→ **WORK TO BE COMPLETED**
When the line containing "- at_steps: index" is found in the data below, copy it and each line after it through the line containing "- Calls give", exactly and with no others.
##### DATA FOR THIS TASK #####
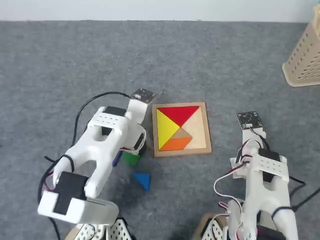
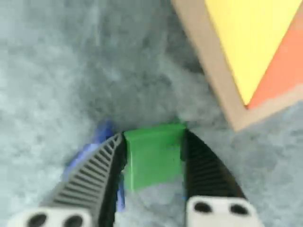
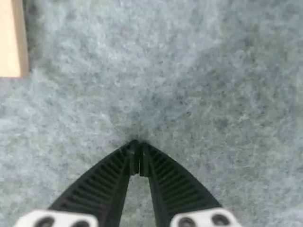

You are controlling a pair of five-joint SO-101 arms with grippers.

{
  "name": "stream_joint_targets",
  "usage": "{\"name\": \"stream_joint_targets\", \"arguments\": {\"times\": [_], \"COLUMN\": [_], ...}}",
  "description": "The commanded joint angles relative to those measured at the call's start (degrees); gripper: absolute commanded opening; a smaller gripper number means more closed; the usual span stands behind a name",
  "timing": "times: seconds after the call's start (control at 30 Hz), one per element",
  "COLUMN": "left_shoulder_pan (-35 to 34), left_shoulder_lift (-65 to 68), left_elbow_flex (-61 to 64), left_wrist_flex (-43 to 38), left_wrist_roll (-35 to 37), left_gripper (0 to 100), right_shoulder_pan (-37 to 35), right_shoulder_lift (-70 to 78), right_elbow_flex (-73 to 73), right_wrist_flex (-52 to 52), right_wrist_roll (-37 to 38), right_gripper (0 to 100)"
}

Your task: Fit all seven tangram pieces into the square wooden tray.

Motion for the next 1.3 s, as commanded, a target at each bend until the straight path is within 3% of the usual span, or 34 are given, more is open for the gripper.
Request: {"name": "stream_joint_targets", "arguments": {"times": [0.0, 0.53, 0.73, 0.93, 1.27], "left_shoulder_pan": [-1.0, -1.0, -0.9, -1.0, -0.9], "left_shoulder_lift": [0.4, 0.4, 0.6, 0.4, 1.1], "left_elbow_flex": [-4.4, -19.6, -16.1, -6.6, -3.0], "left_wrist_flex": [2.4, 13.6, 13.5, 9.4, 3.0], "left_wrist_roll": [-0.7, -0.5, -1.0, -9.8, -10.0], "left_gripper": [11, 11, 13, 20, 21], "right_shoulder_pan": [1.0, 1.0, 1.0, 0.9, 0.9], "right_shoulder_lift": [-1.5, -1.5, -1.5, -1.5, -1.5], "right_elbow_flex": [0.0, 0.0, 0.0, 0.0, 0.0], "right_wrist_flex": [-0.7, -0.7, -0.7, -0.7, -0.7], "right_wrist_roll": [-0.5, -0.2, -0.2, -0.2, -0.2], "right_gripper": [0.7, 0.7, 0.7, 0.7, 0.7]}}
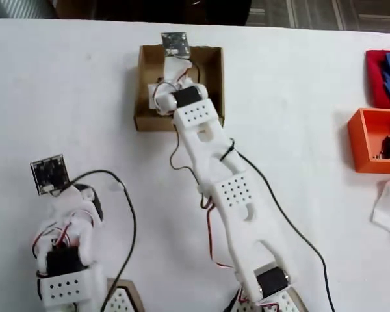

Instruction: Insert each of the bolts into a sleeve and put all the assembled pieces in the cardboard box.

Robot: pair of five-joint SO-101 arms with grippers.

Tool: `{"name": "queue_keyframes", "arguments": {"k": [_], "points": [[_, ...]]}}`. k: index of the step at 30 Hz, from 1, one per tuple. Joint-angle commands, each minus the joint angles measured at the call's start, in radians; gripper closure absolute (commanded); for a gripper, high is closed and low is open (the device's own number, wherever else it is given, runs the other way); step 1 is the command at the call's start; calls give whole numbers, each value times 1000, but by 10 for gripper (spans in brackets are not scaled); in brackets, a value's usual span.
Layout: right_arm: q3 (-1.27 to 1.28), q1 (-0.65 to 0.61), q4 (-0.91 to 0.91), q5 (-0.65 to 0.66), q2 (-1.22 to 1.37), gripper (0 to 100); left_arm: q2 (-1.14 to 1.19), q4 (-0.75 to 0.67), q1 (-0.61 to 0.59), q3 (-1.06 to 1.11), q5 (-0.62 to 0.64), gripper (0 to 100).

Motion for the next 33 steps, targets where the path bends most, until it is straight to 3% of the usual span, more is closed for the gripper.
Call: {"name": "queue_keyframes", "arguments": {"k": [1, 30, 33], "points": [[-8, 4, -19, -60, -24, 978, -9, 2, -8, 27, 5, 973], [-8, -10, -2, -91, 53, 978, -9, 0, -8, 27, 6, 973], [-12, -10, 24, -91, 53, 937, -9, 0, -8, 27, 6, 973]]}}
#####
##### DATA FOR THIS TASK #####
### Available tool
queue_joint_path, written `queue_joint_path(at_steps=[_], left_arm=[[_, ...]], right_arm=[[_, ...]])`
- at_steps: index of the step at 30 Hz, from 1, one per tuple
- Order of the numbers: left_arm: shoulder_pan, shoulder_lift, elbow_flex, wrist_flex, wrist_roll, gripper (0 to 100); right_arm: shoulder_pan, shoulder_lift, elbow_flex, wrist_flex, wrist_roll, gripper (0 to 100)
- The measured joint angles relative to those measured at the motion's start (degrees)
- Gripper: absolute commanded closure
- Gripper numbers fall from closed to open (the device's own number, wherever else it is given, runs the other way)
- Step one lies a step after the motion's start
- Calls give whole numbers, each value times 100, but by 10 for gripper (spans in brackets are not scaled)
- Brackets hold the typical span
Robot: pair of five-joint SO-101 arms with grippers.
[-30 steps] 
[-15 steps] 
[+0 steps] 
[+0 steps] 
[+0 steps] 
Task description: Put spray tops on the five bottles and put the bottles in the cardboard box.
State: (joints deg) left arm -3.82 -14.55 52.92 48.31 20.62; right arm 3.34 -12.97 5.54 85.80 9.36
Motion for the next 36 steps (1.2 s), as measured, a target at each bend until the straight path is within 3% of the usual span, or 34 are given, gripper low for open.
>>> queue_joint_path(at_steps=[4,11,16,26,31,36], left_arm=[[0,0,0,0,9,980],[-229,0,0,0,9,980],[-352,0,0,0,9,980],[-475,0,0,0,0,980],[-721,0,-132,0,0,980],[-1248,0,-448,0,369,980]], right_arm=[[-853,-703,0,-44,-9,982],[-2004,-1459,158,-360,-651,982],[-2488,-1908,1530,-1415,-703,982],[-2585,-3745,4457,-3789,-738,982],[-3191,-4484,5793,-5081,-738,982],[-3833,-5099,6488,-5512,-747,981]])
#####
→ **ANSWER TO THE EXERCISE**
- at_steps: index of the step at 30 Hz, from 1, one per tuple
- Order of the numbers: left_arm: shoulder_pan, shoulder_lift, elbow_flex, wrist_flex, wrist_roll, gripper (0 to 100); right_arm: shoulder_pan, shoulder_lift, elbow_flex, wrist_flex, wrist_roll, gripper (0 to 100)
- The measured joint angles relative to those measured at the motion's start (degrees)
- Gripper: absolute commanded closure
- Gripper numbers fall from closed to open (the device's own number, wherever else it is given, runs the other way)
- Step one lies a step after the motion's start
- Calls give whole numbers, each value times 100, but by 10 for gripper (spans in brackets are not scaled)

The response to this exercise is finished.